Pfäfflin Frieder, Theloe Anja, Stegemann Miriam Songa, Leistner Rasmus, Sander Leif Erik, Kurth Florian, Achterberg Stephan
Department of Infectious Diseases, Respiratory Medicine and Critical Care, Charité-Universitätsmedizin Berlin, 10117 Berlin, Germany.
Antimicrobial Stewardship, Charité-Universitätsmedizin Berlin, 10117 Berlin, Germany.
Antibiotics (Basel). 2025 Jul 31;14(8):773. doi: 10.3390/antibiotics14080773.
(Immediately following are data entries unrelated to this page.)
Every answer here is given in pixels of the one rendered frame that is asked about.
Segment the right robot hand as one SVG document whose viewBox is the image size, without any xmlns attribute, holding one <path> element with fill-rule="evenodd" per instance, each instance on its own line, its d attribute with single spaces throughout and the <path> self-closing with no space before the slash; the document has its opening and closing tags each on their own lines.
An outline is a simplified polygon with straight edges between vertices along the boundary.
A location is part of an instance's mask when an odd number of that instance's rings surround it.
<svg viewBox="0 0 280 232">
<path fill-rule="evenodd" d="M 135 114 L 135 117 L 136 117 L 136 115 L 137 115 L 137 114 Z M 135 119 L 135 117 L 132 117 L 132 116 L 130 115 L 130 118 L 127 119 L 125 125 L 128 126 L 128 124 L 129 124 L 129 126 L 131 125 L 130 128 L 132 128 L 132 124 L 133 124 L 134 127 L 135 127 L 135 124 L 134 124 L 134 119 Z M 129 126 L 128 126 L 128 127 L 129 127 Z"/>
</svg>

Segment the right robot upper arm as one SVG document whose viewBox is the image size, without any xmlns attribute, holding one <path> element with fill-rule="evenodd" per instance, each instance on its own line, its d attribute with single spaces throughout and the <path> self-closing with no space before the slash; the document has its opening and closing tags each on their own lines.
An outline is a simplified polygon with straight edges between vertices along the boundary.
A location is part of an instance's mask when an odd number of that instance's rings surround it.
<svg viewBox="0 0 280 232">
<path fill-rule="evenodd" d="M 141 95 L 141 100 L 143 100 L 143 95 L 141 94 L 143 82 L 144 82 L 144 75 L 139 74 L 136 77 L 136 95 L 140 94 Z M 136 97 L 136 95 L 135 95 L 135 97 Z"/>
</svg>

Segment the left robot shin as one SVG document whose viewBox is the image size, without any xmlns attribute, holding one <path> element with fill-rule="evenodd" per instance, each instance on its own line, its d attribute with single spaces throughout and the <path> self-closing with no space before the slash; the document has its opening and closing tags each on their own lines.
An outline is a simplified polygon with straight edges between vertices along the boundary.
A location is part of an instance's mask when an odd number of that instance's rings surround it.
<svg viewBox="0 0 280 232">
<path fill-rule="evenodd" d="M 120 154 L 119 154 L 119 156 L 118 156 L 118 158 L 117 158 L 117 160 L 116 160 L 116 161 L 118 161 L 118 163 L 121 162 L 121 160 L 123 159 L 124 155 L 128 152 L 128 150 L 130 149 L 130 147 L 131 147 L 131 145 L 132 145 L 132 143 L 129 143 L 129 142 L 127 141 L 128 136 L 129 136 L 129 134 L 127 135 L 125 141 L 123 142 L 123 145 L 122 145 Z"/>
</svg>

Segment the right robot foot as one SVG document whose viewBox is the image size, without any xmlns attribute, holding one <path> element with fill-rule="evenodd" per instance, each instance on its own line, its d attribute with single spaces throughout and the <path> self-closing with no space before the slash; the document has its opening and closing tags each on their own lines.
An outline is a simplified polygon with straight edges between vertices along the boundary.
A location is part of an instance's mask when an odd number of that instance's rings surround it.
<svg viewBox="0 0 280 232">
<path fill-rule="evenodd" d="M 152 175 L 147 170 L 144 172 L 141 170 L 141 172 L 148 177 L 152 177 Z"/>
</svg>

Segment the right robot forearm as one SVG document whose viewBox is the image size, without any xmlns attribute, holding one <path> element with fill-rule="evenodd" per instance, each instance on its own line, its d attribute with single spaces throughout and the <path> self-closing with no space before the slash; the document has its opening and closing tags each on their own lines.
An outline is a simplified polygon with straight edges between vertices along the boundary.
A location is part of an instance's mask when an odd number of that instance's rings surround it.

: The World Health Organization has declared carbapenem-resistant organisms a research and development priority. Although ceftazidime-avibactam was approved around a decade ago, there is still a lack of prospective data on the treatment of resistant pathogens with this agent. : We conducted a prospective, observational, single-center, investigator-initiated study of patients treated with ceftazidime-avibactam for infections caused by carbapenem-resistant organisms. The primary outcome was clinical cure 14 days after the initiation of ceftazidime-avibactam treatment. Secondary outcomes, which were assessed on day 30, included microbiological failure, development of resistance, all-cause mortality, and length of stay in the intensive care unit. : A total of 50 patients were included in the study. At baseline, the median Charlson Comorbidity Index and Sequential Organ Failure Assessment Score were 5.5 and 7. Approximately three-quarters of the patients were treated in an intensive care unit and had undergone mechanical ventilation within the previous 7 days prior to the commencement of ceftazidime-avibactam treatment. Half of the patients were diagnosed with nosocomial pneumonia. Most infections were caused by (48%) and (28%). Clinical cure at day 14 was achieved in 59% of patients. Four deaths (9%) and two cases of microbiological failure (4%) were observed. The median length of stay in the intensive care unit was 14 days. There was no emergence of resistance to ceftazidime-avibactam. : Our study contributes to the growing body of evidence supporting the effectiveness of ceftazidime-avibactam in treating infections caused by carbapenem-resistant organisms. In this cohort of critically ill patients, our results in terms of both clinical success and survival are in the upper range compared to those from mainly retrospective and some prospective studies. Although the benefits of ceftazidime-avibactam have been demonstrated in this and other studies, it must be prescribed cautiously to ensure it remains effective.
世界卫生组织已将耐碳青霉烯类微生物列为研发重点。尽管头孢他啶-阿维巴坦大约在十年前就已获批,但关于用该药物治疗耐药病原体仍缺乏前瞻性数据。
我们开展了一项前瞻性、观察性、单中心、由研究者发起的研究,纳入了接受头孢他啶-阿维巴坦治疗耐碳青霉烯类微生物所致感染的患者。主要结局是头孢他啶-阿维巴坦治疗开始14天后的临床治愈情况。在第30天评估的次要结局包括微生物学治疗失败、耐药性产生、全因死亡率以及重症监护病房住院时间。
该研究共纳入50例患者。基线时,查尔森合并症指数中位数和序贯器官衰竭评估评分分别为5.5和7。约四分之三的患者在重症监护病房接受治疗,且在头孢他啶-阿维巴坦治疗开始前7天内接受过机械通气。一半患者被诊断为医院获得性肺炎。大多数感染由[具体病原体1](48%)和[具体病原体2](28%)引起。14天时59%的患者实现临床治愈。观察到4例死亡(9%)和2例微生物学治疗失败(4%)。重症监护病房住院时间中位数为14天。未出现对头孢他啶-阿维巴坦的耐药情况。
我们的研究为支持头孢他啶-阿维巴坦治疗耐碳青霉烯类微生物所致感染有效性的证据不断增加做出了贡献。在这组重症患者中,我们在临床成功和生存方面取得的结果与主要为回顾性研究以及一些前瞻性研究的结果相比处于较高水平。尽管在本研究及其他研究中已证明了头孢他啶-阿维巴坦的益处,但必须谨慎处方以确保其持续有效。